• **To do**
Select all lines in the records that include "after".

=== Recorded data ===

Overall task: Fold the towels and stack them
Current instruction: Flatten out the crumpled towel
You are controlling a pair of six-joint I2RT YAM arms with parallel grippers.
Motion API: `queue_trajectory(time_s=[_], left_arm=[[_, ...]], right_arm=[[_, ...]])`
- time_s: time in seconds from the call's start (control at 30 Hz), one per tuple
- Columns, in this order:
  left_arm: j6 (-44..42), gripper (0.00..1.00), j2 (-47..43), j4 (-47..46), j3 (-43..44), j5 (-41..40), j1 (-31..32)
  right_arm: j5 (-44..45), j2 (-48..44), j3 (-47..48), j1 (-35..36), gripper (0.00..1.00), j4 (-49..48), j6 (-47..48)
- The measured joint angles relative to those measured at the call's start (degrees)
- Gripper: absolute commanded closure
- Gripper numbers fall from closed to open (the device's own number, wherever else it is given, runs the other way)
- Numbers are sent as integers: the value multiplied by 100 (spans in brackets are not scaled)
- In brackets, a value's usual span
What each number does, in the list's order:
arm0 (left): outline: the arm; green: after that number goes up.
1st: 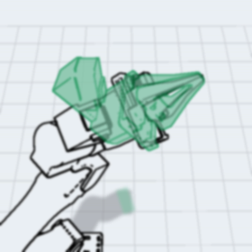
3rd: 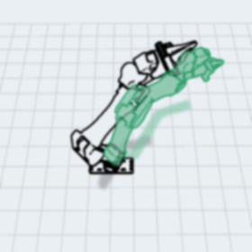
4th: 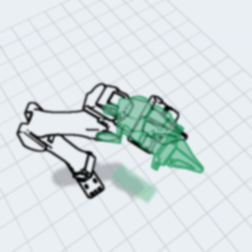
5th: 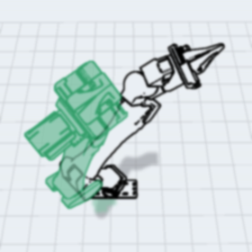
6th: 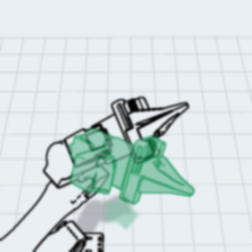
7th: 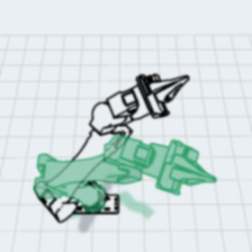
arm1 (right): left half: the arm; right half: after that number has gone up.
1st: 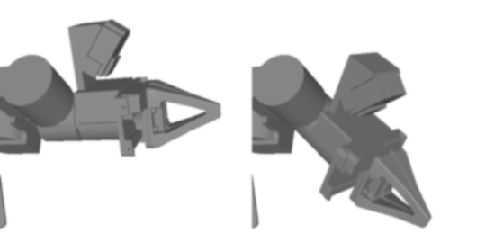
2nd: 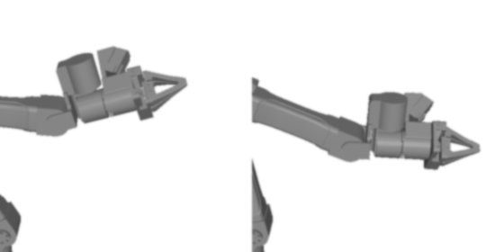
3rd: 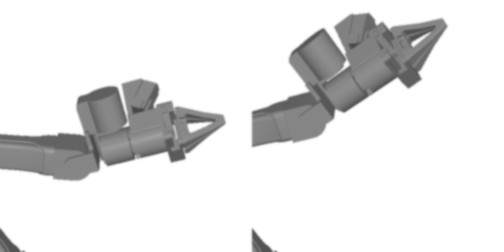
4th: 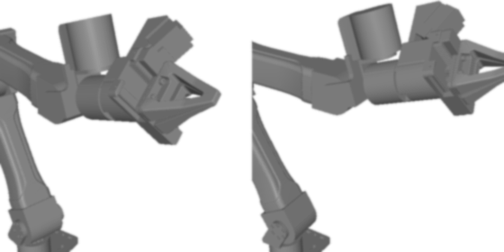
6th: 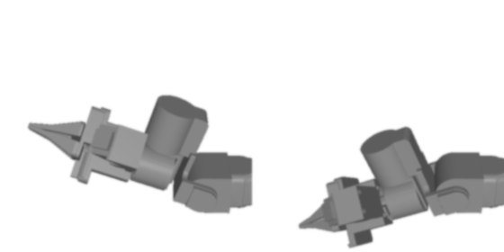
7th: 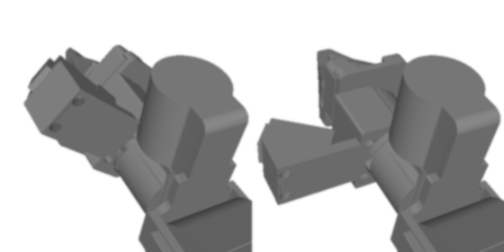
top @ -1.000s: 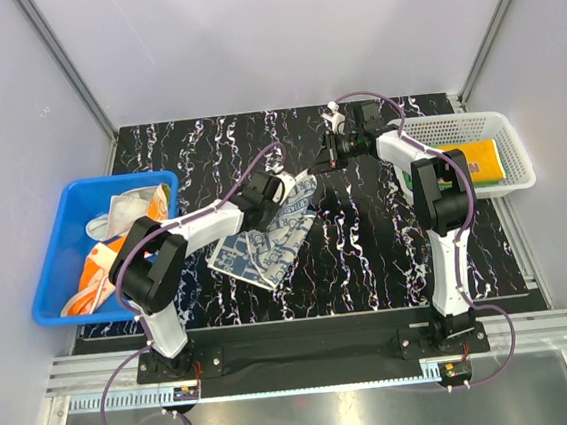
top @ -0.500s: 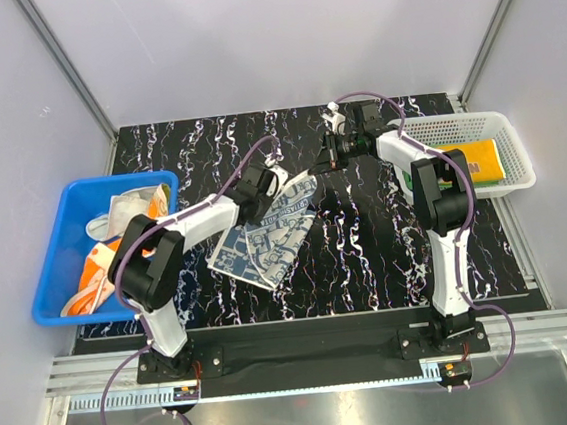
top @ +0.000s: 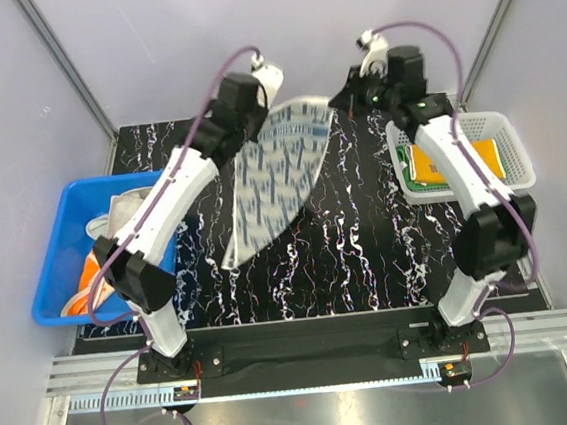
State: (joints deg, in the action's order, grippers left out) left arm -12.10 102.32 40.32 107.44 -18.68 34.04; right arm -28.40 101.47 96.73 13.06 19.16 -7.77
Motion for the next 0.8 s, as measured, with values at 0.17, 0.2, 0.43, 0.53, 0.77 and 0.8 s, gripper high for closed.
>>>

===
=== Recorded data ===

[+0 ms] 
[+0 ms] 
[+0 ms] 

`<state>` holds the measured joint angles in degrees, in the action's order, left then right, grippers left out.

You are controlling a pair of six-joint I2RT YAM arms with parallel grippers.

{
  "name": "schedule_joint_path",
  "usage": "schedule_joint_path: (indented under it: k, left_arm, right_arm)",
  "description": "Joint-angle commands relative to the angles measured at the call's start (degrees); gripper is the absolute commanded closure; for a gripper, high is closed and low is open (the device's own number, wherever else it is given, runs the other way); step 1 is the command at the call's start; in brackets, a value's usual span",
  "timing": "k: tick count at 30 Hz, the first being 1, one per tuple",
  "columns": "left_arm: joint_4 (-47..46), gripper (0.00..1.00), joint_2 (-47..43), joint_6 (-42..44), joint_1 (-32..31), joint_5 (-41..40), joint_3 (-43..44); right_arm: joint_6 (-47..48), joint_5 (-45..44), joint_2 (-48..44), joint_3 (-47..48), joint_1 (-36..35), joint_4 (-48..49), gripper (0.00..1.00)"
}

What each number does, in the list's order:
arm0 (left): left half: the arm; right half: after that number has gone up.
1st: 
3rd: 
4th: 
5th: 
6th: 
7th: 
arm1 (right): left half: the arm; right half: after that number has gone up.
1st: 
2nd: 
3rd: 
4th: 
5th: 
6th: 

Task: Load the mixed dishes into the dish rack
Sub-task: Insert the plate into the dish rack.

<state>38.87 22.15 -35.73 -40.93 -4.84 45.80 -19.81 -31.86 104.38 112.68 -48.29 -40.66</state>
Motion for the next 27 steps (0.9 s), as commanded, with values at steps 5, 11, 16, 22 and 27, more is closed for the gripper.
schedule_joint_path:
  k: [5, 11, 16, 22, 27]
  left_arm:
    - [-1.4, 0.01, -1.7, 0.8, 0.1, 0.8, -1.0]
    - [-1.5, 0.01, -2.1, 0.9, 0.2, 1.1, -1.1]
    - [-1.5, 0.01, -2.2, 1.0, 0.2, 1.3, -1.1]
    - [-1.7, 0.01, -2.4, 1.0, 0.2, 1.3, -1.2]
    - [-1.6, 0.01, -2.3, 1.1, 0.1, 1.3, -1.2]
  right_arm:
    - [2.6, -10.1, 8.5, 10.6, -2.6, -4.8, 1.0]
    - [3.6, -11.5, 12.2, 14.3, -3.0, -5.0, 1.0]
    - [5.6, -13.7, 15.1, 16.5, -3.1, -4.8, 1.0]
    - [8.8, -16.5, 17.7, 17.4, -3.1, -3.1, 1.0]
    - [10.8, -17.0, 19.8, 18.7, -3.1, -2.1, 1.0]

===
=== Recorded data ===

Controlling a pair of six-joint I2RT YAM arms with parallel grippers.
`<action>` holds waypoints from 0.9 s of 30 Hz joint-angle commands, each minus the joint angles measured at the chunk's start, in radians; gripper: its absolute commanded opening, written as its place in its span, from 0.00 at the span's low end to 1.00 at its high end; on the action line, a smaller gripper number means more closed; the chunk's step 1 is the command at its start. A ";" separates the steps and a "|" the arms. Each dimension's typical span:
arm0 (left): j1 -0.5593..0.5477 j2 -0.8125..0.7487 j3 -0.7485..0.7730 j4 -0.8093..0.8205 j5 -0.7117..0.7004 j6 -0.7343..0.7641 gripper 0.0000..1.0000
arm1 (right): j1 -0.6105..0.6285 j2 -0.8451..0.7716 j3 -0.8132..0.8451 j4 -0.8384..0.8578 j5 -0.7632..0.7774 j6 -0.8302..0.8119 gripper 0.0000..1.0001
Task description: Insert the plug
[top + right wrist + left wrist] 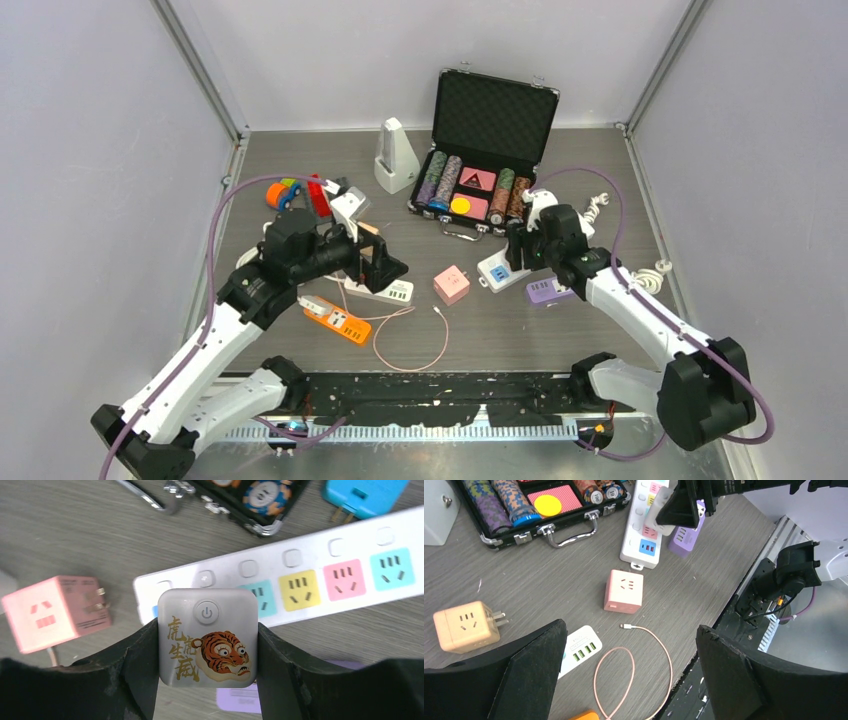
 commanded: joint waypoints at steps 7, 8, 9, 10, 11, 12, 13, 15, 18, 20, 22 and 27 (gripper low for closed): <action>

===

• **Response**
arm0 (left): outline: the arm; green: after that number goes up.
arm1 (right): left half: the arm; right half: after that number has gone up.
arm0 (left): left half: the arm; right half: after that number has gone up.
arm1 (right): left half: the arm; right half: after that number has gone up.

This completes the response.